The Brussels Institute for Heritage and Monuments — known by its French acronym IEB — flagged this duplication issue in its 2024 annual report on digital accessibility. The consequence for ordinary residents is not trivial. When a homeowner in Molenbeek-Saint-Jean applies for a permit to renovate a listed facade, a caseworker must manually verify which images represent the authoritative current state of the building. Duplicate files make that verification slower and introduce the possibility of error. Delays of four to six weeks beyond the standard 60-day permit review window have been recorded in complex heritage cases, according to urban planning practitioners familiar with the process.
The Commune of Etterbeek has piloted an internal deduplication protocol since January 2026, working with urban.brussels to cross-reference approximately 14,000 property image files against a shared metadata index.
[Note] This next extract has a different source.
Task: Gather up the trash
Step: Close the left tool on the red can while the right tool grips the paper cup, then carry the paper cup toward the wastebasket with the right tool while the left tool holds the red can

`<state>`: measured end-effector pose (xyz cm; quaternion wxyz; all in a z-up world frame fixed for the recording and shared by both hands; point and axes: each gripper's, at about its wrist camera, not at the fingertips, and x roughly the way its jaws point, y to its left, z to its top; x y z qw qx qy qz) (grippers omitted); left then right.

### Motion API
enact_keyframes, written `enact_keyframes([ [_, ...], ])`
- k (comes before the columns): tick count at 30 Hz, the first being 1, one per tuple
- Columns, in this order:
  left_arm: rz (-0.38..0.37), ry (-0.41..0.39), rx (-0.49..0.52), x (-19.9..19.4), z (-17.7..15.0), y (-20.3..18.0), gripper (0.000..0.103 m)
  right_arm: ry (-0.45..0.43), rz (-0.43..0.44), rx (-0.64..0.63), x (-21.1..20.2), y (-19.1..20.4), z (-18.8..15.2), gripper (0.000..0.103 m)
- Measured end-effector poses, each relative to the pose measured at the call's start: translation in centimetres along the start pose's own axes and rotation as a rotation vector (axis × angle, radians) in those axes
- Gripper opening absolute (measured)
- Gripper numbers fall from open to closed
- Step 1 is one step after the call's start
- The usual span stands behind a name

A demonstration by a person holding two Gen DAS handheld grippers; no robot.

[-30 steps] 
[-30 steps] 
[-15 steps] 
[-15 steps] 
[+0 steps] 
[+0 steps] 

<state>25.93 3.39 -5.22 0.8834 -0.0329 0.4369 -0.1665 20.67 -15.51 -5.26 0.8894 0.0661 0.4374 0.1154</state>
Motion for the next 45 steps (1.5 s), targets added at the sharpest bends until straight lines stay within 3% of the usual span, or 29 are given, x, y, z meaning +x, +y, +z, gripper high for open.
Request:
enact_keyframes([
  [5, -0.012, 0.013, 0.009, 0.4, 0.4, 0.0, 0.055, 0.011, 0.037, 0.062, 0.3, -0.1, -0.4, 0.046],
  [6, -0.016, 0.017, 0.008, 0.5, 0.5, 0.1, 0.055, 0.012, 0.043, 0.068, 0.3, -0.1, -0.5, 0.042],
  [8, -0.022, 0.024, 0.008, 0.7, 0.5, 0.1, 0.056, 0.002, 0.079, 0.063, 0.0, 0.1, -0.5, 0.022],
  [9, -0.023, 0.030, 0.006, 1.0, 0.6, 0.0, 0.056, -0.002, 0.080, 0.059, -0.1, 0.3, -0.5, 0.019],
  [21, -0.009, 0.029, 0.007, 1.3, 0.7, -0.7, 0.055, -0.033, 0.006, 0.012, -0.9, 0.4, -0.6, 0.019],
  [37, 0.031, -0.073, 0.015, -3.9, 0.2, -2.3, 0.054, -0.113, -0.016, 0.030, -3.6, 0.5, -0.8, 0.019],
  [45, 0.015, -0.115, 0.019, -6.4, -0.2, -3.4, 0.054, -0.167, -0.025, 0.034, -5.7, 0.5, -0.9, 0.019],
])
Early results from that pilot informed the broader regional rollout now under way.
Data, Disruption and What Comes Next
The scale of the duplication is significant. Urban.brussels manages documentation for roughly 380,000 parcels across the Brussels-Capital Region. Internal assessments cited in the MyPermit upgrade technical brief — a public procurement document published on the Belgian e-procurement platform in March 2026 — estimated that between 18 and 22 percent of stored image files were redundant duplicates, representing several terabytes of unnecessarily replicated data.
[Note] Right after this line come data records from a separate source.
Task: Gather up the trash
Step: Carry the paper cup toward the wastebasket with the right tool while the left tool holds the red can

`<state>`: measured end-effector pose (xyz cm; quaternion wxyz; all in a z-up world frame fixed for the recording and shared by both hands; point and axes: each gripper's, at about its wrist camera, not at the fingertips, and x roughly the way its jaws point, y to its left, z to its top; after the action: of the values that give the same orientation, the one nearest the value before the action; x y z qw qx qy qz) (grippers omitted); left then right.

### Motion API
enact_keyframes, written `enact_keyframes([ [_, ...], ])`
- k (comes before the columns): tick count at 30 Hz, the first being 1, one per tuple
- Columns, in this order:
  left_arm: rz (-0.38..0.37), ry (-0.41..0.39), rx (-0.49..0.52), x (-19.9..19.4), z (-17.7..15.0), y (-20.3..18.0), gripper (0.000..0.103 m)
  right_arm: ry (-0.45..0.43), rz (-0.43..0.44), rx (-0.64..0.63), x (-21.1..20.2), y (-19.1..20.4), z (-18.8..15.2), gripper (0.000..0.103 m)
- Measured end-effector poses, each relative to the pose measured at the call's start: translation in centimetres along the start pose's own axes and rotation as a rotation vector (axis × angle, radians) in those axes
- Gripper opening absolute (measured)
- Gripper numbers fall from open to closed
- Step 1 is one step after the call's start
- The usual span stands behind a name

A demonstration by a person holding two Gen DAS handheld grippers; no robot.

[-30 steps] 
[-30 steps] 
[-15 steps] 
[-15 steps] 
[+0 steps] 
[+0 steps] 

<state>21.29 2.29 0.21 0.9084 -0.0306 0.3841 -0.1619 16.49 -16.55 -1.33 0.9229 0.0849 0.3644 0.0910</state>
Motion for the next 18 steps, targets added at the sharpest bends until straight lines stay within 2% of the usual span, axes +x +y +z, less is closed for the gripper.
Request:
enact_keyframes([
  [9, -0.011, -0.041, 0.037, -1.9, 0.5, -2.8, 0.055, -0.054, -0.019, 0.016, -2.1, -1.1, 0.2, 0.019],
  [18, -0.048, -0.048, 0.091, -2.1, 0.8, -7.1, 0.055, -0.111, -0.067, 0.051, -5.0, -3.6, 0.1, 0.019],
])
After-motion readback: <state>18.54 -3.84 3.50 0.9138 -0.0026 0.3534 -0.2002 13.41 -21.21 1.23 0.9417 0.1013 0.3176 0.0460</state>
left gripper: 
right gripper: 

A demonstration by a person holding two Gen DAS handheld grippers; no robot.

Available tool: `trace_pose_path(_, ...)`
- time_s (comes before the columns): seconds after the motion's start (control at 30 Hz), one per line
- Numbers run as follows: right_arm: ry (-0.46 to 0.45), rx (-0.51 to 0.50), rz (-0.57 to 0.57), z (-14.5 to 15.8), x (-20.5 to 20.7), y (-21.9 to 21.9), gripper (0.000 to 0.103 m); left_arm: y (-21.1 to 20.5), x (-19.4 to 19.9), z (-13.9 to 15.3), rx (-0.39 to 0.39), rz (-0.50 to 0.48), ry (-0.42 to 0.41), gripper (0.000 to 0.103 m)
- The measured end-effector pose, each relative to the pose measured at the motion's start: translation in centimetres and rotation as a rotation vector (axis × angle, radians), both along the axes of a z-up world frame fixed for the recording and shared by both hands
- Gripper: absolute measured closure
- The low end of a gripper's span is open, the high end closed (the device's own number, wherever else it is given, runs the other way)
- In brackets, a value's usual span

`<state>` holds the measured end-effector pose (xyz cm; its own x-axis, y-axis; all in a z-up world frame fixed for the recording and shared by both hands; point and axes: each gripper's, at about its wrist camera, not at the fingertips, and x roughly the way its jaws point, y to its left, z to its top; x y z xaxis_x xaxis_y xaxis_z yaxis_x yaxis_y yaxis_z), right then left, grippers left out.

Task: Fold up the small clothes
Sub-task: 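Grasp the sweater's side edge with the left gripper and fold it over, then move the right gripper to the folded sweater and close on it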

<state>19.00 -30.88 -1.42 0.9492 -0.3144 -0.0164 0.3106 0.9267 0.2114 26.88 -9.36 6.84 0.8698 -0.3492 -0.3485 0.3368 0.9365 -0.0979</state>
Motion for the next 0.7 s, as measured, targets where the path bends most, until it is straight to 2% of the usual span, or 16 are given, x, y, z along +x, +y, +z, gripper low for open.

The deduplication process is automated only in part. Algorithms flag likely duplicates based on file hash, geotag, and capture date, but a human reviewer must confirm deletion in any case where heritage classification applies. That manual check is what protects residents: no image that could constitute evidence of a building's historical state is removed without sign-off.
For residents, the practical advice is straightforward. If you have a permit application pending with urban.brussels or the heritage office at Place du Jeu de Balle, check your MyPermit dossier before the September upgrade goes live. Download any images or documents you need as reference copies. The current interface will remain accessible in read-only archive mode for 12 months after the new system launches, but navigating legacy records once the primary interface has changed tends to require more effort and sometimes a written request to the communal administration. The upgrade is an improvement. Getting there takes a moment of your attention now.